[Source records]
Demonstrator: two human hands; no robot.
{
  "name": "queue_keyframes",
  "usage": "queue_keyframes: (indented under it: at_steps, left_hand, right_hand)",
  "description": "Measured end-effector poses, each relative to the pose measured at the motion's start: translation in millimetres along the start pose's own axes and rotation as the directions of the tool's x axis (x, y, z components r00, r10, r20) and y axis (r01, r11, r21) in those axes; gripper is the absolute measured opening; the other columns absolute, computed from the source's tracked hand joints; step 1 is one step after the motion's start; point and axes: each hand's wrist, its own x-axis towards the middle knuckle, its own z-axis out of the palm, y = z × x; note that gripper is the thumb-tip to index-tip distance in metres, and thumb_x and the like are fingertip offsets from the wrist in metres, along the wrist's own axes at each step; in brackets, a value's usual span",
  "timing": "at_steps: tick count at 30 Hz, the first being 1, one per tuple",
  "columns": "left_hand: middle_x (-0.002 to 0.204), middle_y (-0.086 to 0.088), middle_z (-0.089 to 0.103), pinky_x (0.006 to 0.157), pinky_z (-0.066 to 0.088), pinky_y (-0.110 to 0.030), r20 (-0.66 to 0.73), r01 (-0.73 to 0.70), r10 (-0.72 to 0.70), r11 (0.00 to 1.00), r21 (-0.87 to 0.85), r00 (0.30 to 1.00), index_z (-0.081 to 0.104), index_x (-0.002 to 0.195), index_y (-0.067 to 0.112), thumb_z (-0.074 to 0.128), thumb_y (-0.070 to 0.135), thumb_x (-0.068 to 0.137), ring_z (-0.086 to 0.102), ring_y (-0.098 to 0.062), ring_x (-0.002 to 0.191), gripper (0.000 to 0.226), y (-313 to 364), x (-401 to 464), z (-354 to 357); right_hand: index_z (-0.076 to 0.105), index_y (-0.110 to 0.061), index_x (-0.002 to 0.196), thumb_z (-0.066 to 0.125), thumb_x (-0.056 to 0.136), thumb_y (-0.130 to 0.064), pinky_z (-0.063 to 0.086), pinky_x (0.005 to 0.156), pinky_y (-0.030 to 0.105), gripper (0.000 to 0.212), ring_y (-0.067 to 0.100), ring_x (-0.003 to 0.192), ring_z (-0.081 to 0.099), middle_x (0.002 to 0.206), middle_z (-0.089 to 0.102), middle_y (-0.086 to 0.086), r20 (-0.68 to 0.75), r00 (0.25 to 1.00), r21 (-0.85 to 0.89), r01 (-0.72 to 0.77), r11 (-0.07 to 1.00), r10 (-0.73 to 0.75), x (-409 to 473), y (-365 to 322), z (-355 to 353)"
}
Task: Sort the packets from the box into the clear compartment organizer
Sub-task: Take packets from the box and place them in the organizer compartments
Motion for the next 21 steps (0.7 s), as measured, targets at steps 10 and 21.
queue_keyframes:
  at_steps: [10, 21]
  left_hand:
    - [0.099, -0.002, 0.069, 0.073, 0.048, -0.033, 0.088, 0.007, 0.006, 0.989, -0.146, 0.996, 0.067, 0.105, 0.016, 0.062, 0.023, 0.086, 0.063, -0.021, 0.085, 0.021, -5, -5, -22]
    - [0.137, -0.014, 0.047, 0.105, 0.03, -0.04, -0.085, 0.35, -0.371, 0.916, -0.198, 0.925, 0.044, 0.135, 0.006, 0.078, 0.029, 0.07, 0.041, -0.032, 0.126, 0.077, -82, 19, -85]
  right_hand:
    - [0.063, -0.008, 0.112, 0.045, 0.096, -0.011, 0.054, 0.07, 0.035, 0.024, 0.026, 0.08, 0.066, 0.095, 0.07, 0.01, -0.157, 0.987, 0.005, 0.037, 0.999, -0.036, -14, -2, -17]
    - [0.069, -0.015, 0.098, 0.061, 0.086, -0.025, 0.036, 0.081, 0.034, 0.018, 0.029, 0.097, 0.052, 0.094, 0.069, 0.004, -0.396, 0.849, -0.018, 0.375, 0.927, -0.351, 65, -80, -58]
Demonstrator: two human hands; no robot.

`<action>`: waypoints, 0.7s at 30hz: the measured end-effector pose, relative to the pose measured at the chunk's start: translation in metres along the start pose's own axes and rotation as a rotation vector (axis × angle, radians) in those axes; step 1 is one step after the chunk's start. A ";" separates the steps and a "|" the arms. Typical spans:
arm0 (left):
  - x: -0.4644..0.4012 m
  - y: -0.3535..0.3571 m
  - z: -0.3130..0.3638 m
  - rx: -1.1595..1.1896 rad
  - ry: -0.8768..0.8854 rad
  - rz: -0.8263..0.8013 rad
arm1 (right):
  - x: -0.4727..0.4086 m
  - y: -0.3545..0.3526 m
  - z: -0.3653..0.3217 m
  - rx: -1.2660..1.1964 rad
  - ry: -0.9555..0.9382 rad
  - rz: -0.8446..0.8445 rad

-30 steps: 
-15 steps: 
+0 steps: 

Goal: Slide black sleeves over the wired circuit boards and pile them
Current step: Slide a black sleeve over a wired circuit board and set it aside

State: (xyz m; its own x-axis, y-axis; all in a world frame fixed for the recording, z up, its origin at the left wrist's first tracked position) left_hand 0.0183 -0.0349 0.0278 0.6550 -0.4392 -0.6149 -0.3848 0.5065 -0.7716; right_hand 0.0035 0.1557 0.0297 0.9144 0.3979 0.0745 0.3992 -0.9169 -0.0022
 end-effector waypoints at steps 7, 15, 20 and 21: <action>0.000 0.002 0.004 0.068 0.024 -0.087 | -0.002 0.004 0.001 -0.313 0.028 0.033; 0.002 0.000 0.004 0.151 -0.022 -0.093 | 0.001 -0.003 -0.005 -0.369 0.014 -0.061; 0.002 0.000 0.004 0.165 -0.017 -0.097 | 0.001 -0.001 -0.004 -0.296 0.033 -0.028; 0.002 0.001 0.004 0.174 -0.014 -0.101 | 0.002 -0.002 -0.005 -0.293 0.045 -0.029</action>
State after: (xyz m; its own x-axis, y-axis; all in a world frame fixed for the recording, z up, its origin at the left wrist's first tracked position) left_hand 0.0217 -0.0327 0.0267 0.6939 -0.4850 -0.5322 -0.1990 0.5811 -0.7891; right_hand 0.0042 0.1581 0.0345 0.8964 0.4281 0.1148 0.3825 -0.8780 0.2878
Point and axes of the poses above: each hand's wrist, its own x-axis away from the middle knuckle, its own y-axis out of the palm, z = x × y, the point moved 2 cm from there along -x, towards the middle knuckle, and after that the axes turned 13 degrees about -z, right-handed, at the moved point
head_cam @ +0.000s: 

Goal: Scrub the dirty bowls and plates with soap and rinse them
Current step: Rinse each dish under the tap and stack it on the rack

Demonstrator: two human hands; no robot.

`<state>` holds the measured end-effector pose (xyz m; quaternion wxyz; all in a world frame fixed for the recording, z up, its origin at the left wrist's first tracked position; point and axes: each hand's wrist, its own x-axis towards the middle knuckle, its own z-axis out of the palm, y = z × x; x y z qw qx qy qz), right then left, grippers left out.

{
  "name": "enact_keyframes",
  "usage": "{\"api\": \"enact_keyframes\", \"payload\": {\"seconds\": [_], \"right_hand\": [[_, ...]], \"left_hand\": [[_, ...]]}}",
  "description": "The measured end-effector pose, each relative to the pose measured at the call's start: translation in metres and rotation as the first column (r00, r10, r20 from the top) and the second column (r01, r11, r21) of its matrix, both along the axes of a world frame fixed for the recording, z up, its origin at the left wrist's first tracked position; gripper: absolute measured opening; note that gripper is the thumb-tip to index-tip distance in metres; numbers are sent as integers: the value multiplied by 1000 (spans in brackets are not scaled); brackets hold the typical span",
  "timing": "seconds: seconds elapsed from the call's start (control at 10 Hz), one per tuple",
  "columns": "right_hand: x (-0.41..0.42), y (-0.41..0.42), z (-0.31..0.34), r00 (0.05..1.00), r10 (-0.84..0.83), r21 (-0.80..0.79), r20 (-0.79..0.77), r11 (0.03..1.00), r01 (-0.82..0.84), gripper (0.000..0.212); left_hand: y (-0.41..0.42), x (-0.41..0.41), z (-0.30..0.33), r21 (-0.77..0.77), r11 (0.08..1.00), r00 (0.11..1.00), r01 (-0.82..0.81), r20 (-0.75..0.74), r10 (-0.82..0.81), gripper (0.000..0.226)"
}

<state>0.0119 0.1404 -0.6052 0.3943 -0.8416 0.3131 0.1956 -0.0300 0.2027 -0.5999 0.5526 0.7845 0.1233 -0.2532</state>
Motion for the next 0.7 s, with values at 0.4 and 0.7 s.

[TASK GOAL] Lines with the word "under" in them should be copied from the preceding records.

[FINISHED EXERCISE]
  "usage": "queue_keyframes: (indented under it: at_steps, left_hand, right_hand)",
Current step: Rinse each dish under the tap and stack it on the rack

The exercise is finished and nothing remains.